(Dataset records)
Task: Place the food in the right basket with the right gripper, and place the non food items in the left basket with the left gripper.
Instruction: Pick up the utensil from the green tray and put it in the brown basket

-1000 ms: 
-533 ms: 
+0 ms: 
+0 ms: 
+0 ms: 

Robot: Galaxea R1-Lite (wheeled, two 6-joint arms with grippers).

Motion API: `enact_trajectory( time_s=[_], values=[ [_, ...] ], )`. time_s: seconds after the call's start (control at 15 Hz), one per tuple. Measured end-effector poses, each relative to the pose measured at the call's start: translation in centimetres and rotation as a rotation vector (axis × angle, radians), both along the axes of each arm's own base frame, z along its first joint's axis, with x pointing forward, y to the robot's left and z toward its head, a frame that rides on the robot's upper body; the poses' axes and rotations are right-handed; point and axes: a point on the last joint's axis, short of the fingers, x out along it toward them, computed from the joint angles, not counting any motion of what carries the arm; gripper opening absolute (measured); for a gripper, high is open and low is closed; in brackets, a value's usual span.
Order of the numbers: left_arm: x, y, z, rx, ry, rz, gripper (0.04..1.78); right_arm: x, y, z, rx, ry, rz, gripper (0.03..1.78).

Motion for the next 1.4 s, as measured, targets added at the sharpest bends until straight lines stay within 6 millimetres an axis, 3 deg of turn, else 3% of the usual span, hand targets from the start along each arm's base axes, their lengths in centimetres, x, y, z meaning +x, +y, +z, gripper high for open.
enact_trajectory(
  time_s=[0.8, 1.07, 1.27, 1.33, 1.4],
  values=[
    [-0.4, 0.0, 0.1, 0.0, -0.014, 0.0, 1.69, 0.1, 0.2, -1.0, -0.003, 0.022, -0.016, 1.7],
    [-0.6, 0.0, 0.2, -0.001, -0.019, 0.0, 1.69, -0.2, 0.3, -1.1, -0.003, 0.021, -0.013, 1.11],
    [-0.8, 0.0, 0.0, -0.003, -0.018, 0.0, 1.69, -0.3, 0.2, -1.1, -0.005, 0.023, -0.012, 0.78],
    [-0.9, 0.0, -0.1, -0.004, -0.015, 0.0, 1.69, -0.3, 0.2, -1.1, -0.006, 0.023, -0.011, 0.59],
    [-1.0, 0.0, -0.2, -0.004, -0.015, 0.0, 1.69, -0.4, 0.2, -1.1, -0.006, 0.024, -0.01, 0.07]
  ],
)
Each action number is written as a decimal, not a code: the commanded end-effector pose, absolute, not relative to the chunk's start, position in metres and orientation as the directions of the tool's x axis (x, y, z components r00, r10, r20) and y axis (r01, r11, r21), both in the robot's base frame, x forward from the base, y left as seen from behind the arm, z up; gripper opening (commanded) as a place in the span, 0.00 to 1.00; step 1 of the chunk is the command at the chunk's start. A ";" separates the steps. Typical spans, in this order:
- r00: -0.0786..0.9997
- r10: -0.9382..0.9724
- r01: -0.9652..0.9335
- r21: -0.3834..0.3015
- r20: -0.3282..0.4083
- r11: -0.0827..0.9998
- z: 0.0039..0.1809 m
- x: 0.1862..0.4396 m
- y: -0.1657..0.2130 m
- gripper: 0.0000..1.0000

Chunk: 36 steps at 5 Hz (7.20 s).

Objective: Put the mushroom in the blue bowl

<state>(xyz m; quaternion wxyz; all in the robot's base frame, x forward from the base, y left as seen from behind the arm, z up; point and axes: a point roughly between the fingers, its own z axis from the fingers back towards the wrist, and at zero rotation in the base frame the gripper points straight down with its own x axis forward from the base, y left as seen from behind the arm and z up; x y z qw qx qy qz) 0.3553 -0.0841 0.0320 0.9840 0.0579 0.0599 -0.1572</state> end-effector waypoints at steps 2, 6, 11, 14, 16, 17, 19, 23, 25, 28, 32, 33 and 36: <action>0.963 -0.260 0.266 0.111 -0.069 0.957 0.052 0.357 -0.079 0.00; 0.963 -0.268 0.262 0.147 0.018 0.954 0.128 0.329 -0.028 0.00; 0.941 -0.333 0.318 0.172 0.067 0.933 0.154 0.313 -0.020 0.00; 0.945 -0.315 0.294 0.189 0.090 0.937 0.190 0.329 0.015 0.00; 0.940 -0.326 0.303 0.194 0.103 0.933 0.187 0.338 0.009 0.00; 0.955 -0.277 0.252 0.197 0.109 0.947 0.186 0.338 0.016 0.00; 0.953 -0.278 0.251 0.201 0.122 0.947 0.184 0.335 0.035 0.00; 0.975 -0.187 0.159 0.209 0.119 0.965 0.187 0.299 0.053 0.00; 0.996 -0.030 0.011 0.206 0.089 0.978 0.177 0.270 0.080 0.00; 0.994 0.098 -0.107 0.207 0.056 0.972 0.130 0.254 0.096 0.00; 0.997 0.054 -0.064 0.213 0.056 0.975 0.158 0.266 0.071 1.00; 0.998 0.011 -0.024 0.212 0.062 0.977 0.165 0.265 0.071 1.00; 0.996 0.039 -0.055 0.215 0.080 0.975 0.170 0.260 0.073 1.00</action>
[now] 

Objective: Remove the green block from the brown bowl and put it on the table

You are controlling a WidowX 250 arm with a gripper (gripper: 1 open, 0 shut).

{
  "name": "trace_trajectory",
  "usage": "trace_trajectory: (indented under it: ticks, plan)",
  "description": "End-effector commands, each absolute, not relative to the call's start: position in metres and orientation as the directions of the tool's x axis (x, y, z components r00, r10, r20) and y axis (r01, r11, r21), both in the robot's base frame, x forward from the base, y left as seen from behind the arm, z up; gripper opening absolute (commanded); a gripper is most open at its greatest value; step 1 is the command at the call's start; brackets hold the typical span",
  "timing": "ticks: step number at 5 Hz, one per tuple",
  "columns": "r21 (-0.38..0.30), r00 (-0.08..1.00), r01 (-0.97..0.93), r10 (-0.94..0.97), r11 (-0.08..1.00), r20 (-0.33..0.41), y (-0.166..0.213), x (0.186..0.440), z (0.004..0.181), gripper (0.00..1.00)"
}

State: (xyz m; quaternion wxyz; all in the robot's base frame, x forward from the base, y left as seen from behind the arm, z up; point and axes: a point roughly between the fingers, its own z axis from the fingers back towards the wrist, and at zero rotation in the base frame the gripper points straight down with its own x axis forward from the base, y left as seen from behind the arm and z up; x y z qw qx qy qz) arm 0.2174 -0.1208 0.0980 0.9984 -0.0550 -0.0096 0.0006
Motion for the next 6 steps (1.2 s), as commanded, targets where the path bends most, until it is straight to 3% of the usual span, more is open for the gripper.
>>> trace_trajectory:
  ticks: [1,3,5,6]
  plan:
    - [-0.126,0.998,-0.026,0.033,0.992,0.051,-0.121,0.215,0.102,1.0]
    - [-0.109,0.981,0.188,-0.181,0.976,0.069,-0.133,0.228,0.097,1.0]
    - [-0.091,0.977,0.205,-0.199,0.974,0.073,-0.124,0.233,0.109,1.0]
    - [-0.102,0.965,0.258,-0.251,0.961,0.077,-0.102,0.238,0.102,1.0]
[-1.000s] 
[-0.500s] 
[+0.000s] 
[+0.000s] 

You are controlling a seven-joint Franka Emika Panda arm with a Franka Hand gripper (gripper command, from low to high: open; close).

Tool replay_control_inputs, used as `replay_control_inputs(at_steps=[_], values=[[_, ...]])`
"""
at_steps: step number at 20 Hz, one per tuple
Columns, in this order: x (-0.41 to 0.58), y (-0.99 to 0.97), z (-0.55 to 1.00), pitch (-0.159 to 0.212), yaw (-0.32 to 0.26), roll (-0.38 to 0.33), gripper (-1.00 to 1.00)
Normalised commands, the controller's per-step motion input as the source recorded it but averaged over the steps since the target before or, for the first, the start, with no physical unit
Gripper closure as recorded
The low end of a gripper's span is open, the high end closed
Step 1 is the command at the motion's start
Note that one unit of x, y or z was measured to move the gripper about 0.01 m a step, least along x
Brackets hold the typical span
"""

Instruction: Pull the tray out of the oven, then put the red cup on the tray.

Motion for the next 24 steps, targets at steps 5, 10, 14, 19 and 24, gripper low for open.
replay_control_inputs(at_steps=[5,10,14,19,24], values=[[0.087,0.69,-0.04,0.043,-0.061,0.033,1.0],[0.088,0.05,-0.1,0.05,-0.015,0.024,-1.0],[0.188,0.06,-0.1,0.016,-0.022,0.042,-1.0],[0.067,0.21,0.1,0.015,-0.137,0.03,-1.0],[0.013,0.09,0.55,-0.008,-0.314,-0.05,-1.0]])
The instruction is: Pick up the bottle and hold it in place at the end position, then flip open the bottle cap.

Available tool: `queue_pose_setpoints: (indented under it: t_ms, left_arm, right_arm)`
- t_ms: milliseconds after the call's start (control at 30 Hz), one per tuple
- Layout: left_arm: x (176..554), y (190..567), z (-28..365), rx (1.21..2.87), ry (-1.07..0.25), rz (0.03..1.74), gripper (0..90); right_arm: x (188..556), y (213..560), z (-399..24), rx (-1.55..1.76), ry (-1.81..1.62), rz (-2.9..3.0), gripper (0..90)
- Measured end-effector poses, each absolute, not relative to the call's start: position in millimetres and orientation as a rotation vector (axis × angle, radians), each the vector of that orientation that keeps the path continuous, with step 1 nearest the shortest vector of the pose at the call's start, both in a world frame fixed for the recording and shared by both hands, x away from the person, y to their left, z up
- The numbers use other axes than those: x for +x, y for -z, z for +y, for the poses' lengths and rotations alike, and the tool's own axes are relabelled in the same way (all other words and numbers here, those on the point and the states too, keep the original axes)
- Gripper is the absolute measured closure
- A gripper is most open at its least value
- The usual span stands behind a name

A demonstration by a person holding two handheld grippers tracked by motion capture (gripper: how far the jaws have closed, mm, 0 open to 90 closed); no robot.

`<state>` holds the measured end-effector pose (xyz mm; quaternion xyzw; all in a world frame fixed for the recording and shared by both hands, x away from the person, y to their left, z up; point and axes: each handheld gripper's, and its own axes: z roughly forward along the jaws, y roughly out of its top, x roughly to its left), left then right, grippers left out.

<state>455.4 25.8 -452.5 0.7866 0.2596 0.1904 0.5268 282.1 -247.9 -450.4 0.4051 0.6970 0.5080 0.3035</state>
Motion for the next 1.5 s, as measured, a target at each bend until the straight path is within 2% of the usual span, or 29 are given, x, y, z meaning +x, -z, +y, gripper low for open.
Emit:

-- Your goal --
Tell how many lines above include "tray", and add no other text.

-- Solution to this task --
2